Resources on Avoiding Plagiarism
Department of Political Science
Concordia University


III. How Not to Plagiarize
B. Types and Examples of Plagiarism

Type 4: Pattern, Organization, or Structure of Arguments and Ideas If you adopt the structure or organization of an author's argument while expressing it in your own words, you must cite the author, or else you are plagiarizing.

Example

Original Source
I have found many reasons for believing that with more nuclear states the world will have a more promising future. I have reached this unusual conclusion for three main reasons. First, international politics is a self-help system, and in such systems the principal parties determine their own fate, the fate of the other parties, and the fate of the system...Second, nuclear weaponry makes miscalculations difficult because it is hard not to be aware of how much damage a small number of nuclear warheads can do...Third, new nuclear states will feel the constraints that present nuclear states have experienced.

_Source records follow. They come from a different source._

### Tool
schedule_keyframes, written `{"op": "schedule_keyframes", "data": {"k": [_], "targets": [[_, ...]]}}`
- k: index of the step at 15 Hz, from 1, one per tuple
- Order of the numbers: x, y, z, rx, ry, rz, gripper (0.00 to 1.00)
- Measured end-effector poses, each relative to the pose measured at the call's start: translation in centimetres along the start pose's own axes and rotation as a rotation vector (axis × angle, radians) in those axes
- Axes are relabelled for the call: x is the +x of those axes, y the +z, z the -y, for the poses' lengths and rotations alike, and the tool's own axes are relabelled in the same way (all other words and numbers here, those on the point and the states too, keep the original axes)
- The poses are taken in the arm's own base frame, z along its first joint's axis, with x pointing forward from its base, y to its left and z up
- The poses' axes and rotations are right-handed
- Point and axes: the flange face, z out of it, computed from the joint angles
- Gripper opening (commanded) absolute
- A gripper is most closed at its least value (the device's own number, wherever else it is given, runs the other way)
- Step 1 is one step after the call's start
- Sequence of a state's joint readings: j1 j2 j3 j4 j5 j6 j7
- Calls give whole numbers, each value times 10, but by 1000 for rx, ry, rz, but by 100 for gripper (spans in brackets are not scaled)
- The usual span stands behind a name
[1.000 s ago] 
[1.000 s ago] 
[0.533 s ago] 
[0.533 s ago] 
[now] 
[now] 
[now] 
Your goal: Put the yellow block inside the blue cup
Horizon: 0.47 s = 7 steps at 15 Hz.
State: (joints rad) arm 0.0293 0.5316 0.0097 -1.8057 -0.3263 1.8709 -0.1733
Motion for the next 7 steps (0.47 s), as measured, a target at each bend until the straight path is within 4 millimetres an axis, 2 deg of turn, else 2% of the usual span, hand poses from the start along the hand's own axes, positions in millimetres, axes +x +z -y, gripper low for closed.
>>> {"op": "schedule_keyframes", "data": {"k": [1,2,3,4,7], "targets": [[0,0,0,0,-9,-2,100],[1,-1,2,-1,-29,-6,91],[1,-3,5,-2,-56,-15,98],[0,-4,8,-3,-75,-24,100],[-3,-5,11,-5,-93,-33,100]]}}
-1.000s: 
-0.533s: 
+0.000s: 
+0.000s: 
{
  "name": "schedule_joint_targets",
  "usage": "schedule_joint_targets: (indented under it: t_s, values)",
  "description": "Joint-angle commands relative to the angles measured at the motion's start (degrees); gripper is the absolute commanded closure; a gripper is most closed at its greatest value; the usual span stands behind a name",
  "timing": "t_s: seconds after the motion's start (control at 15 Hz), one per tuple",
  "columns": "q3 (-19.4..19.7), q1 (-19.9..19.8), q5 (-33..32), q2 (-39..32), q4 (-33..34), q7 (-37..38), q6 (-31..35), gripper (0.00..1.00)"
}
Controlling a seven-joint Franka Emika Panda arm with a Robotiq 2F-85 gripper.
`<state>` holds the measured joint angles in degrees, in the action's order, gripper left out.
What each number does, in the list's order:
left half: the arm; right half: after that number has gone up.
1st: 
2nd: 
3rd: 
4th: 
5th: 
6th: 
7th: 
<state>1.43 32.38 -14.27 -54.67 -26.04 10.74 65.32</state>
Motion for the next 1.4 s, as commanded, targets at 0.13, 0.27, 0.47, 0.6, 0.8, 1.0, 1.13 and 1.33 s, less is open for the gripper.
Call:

[From: Kenneth N. Waltz, "More May Be Better," in Scott D. Sagan and Kenneth N. Waltz, The Spread of Nuclear Weapons: A Debate Renewed (New York: W.W. Norton & Co., 2003), 44.]

Plagiarism
Reasons that nuclear weapons may increase stability include the self-help nature of international relations, the reduced danger of miscalculation due nuclear weapons' greater destructiveness, and the fact that as more countries become nuclear powers, they will be deterred from using their weapons just as existing nuclear powers have been.

Proper Acknowledgement
According to Kenneth Waltz, nuclear proliferation increases stability due to the self-help nature of international relations, the reduced danger of miscalculation due nuclear weapons' greater destructiveness, and the fact that as more countries become nuclear powers, they will be deterred from using their weapons just as existing nuclear powers have been.1

1Kenneth N. Waltz, "More May Be Better," in Scott D. Sagan and Kenneth N. Waltz, The Spread of Nuclear Weapons: A Debate Renewed (New York: W.W. Norton & Co., 2003), 44.